Modifichiamo la pagina Html che ospita l’applet per fare riferimento all’archivio Jar. Cambiamo il tag applet nel modo seguente:

<applet codebase=”.”

  archive="runfile.jar"
  code="RunFile"
  width="1024" height="50">

L’attributo code contiene il nome della classe e l’attributo archive il nome dell’archivio in cui è contenuta. Aprendo la pagina Html, anche dal disco locale, avremo una segnalazione che riguarda il certificato, che è self signed. Se decidiamo di fidarci del certificato si aprirà la finestra del notepad, se neghiamo la fiducia all’applet vedremo la segnalazione dell’errore nella pagina del browser. Una volta accordata la fiducia, il codice andrà in esecuzione direttamente per tutta la durata della sessione. Se si chiude il browser, o si apre la pagina con un browser diverso, avremo nuovamente la segnalazione. Naturalmente, abbiamo la possibilità di concedere fiducia in modo permanente al codice firmato, salvo revocarla in seguito.

Gestione dei certificati

Se nella finestra di dialogo della protezione rispondiamo alla richiesta di accettare il certificato con un clic sul pulsante Sempre, il certificato sarà scritto su disco e conservato in modo da non dovere più ripetere l’autorizzazione. Naturalmente, la decisione non è senza ritorno. Il pannello di controllo di Java consente di visualizzare i certificati memorizzati su disco e di cancellare quelli che non si ritiene opportuno conservare. Per avviare il pannello di controllo bisogna fare clic sulla familiare icona della tazza di caffé nel pannello di controllo di Windows, o sulla barra delle applicazioni di Windows, che mostra l’icona di controllo di Java durante l’esecuzione di un’applet. Facendo un clic sulla scheda Protezione e sul pulsante Certificati, possiamo visualizzare l’elenco dei certificati accettati in modo permanente.

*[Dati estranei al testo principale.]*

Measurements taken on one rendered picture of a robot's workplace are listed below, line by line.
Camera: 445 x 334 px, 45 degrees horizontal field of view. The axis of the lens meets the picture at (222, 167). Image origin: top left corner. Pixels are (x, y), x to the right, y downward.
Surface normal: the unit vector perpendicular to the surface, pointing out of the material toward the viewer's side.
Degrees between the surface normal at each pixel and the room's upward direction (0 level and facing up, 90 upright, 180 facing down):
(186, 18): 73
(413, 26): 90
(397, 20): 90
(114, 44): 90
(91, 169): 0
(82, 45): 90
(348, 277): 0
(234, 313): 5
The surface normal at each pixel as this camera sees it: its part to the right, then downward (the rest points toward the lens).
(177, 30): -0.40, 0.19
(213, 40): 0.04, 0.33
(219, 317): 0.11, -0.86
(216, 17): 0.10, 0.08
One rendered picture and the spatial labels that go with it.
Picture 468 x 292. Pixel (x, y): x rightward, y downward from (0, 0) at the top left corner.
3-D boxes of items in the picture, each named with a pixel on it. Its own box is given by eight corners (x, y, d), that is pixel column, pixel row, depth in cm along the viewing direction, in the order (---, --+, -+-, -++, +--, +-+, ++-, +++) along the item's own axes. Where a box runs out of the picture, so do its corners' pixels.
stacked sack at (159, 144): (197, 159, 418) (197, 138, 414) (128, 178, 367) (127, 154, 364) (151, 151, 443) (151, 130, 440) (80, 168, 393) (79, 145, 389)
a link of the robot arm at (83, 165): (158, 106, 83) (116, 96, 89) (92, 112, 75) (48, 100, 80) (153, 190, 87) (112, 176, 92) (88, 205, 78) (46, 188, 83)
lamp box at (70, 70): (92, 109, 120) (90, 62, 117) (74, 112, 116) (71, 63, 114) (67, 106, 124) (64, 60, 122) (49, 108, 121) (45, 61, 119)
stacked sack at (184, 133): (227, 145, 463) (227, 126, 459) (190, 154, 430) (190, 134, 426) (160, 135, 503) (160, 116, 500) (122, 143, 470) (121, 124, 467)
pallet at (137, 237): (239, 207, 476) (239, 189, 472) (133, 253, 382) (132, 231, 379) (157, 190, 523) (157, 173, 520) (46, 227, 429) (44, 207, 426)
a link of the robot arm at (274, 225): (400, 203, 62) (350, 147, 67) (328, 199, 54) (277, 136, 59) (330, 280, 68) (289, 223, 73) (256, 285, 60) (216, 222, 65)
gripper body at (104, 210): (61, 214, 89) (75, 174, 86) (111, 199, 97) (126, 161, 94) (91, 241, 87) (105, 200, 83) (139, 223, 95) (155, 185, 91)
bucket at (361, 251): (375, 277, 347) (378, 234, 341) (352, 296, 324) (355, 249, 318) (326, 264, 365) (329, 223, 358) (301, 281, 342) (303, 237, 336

Selezionando uno dei certificati possiamo visualizzare il contenuto dell’attestazione di identità, esportarlo nel file system, per esempio per copiarlo su un supporto rimuovibile e installarlo su un altreo computer e infine possiamo eliminare la registrazione permanente del certificato. Ovviamente, togliamo ogni diritto speciale alle applet firmate con un determinato certificato rimuovendolo dal database locale. Se nella lista dei certificati attiviamo la scheda Sistema e scegliamo CA Firmataria dall’elenco a discesa, vedremo una lunga lista di certificati che il sistema considera affidabili. I certificati che si appoggiano a uno dei certificati radice saranno considerati attendibili dal sistema, essendo garantiti da un’autorità a cui è stata concessa fiducia.